Exercise directions: In which lines of the data does the string "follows" appear? Copy every one.

======== Dataset

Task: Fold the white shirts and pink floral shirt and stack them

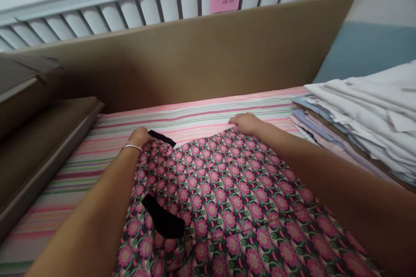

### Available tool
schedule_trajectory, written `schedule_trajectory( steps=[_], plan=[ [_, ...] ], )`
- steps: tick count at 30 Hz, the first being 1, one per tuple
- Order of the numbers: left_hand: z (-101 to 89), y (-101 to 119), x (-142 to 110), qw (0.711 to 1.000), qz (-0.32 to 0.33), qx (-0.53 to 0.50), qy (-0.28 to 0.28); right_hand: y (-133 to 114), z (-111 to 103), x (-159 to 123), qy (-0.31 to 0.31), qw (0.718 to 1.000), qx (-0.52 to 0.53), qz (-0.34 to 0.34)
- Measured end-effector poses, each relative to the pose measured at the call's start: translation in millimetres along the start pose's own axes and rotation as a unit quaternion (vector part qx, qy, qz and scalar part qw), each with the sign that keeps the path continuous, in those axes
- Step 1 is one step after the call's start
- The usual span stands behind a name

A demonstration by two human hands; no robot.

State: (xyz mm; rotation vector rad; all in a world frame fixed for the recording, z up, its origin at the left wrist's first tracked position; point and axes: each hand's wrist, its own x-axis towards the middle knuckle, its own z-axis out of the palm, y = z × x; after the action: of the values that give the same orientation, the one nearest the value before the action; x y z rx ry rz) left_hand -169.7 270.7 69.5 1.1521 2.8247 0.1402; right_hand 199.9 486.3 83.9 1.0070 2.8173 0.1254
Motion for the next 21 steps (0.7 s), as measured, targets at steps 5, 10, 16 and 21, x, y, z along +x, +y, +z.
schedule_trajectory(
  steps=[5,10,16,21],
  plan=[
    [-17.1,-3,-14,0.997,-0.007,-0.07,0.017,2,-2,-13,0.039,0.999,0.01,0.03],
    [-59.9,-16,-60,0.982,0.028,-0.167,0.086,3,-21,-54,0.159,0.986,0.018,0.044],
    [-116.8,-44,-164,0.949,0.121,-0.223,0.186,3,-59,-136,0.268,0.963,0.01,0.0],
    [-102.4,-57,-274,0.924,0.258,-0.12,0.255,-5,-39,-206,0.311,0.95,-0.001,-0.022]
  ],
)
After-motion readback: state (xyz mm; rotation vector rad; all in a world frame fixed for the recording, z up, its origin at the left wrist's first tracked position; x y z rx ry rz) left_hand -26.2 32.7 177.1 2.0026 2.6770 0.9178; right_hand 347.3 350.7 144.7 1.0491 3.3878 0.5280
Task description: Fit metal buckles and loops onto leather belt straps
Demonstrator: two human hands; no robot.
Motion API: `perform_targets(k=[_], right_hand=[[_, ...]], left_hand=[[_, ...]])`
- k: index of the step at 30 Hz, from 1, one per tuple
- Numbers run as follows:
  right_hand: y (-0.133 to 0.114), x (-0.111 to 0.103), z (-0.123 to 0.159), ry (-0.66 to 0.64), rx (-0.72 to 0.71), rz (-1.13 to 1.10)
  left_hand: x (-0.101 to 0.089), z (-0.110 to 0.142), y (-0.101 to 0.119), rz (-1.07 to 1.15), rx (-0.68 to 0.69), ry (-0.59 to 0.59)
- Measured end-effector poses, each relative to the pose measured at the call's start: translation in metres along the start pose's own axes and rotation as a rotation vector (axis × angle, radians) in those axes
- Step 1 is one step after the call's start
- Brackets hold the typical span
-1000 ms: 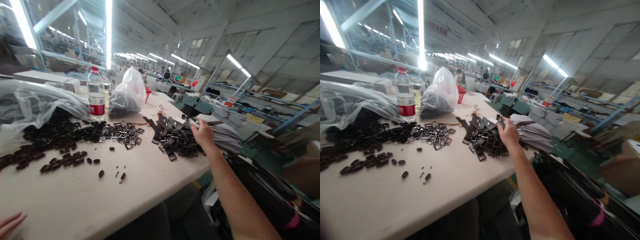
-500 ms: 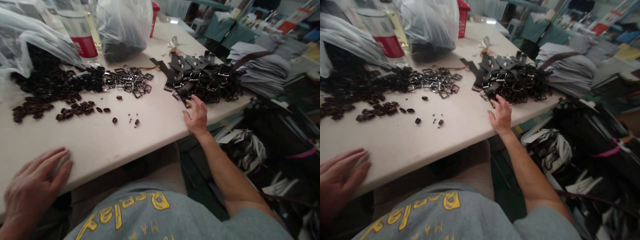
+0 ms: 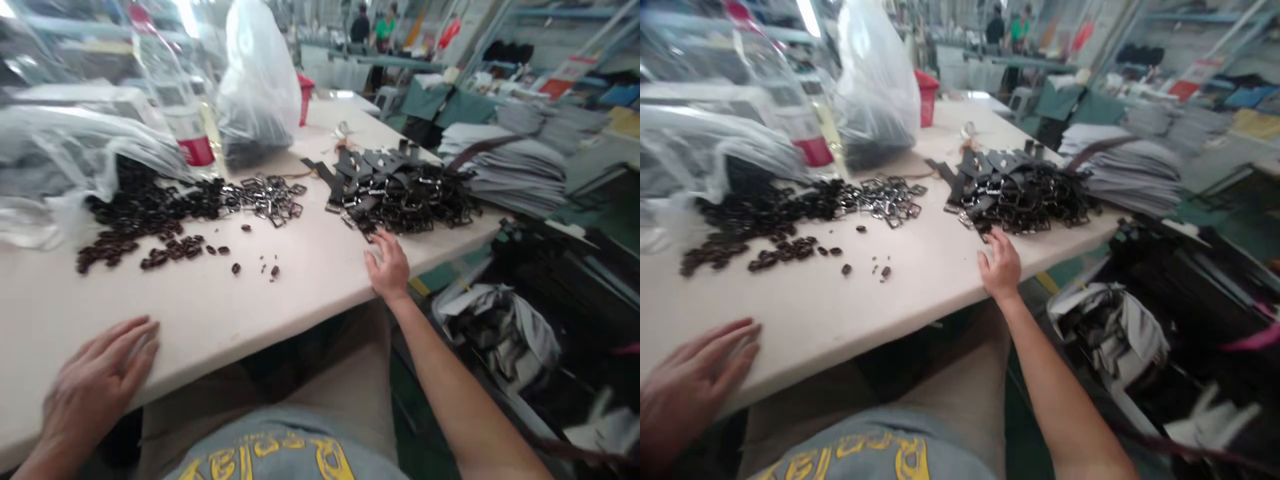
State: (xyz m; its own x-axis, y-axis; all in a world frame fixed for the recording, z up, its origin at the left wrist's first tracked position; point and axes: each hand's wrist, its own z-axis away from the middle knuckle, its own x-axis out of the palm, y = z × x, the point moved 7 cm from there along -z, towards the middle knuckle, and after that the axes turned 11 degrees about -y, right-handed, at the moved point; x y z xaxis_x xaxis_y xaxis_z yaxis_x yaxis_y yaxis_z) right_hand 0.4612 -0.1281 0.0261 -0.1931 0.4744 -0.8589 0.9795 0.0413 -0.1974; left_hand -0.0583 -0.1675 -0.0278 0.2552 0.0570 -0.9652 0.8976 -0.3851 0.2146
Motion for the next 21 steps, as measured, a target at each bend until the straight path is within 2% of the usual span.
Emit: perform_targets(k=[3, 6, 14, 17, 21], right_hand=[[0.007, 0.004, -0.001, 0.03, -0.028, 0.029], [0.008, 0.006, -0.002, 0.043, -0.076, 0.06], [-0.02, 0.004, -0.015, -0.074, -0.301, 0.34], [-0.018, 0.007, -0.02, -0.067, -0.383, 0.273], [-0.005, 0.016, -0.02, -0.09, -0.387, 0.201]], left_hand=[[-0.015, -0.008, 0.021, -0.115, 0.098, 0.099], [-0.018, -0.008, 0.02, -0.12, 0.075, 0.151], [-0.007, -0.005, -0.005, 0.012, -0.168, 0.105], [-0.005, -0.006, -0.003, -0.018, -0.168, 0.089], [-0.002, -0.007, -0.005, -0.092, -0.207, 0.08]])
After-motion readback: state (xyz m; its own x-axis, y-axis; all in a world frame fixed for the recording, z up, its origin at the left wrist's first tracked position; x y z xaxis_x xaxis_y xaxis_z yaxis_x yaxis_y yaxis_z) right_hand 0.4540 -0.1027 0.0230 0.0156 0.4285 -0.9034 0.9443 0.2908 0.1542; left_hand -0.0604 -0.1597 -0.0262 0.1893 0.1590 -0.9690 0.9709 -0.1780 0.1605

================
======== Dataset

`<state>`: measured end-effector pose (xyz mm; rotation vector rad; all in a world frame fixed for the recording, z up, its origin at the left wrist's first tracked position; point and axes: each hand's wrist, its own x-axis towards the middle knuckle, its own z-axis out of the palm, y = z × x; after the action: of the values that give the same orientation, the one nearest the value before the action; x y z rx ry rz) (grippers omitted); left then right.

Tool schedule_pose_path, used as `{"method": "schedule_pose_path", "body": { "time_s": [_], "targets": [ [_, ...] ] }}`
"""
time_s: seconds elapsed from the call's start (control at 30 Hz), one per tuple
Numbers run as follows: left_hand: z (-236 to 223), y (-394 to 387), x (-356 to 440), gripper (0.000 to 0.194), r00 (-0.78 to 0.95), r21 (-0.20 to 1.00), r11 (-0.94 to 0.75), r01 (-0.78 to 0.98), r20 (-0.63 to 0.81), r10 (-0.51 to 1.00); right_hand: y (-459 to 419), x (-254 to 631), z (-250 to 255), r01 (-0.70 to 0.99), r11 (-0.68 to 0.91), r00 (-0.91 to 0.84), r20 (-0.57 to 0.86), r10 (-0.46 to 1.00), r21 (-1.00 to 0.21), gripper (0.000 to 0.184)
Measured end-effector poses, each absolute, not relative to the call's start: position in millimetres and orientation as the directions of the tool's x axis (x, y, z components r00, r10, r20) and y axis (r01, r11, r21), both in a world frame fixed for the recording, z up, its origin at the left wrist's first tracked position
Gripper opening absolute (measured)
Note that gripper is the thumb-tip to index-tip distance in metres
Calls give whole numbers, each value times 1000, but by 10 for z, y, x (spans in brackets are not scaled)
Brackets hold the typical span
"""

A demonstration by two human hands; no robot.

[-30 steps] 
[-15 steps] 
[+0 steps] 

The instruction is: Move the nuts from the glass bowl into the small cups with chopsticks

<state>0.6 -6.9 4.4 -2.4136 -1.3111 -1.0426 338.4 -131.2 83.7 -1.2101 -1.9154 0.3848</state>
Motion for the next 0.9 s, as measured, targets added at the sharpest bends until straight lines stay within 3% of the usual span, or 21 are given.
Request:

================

Task solution:
- Numbers run as follows:
Numbers run as follows: left_hand: z (-236 to 223), y (-394 to 387), x (-356 to 440), gripper (0.000 to 0.194), r00 (-0.78 to 0.95), r21 (-0.20 to 1.00), r11 (-0.94 to 0.75), r01 (-0.78 to 0.98), r20 (-0.63 to 0.81), r10 (-0.51 to 1.00); right_hand: y (-459 to 419), x (-254 to 631), z (-250 to 255), r01 (-0.70 to 0.99), r11 (-0.68 to 0.91), r00 (-0.91 to 0.84), r20 (-0.57 to 0.86), r10 (-0.46 to 1.00), r21 (-1.00 to 0.21), gripper (0.000 to 0.184)

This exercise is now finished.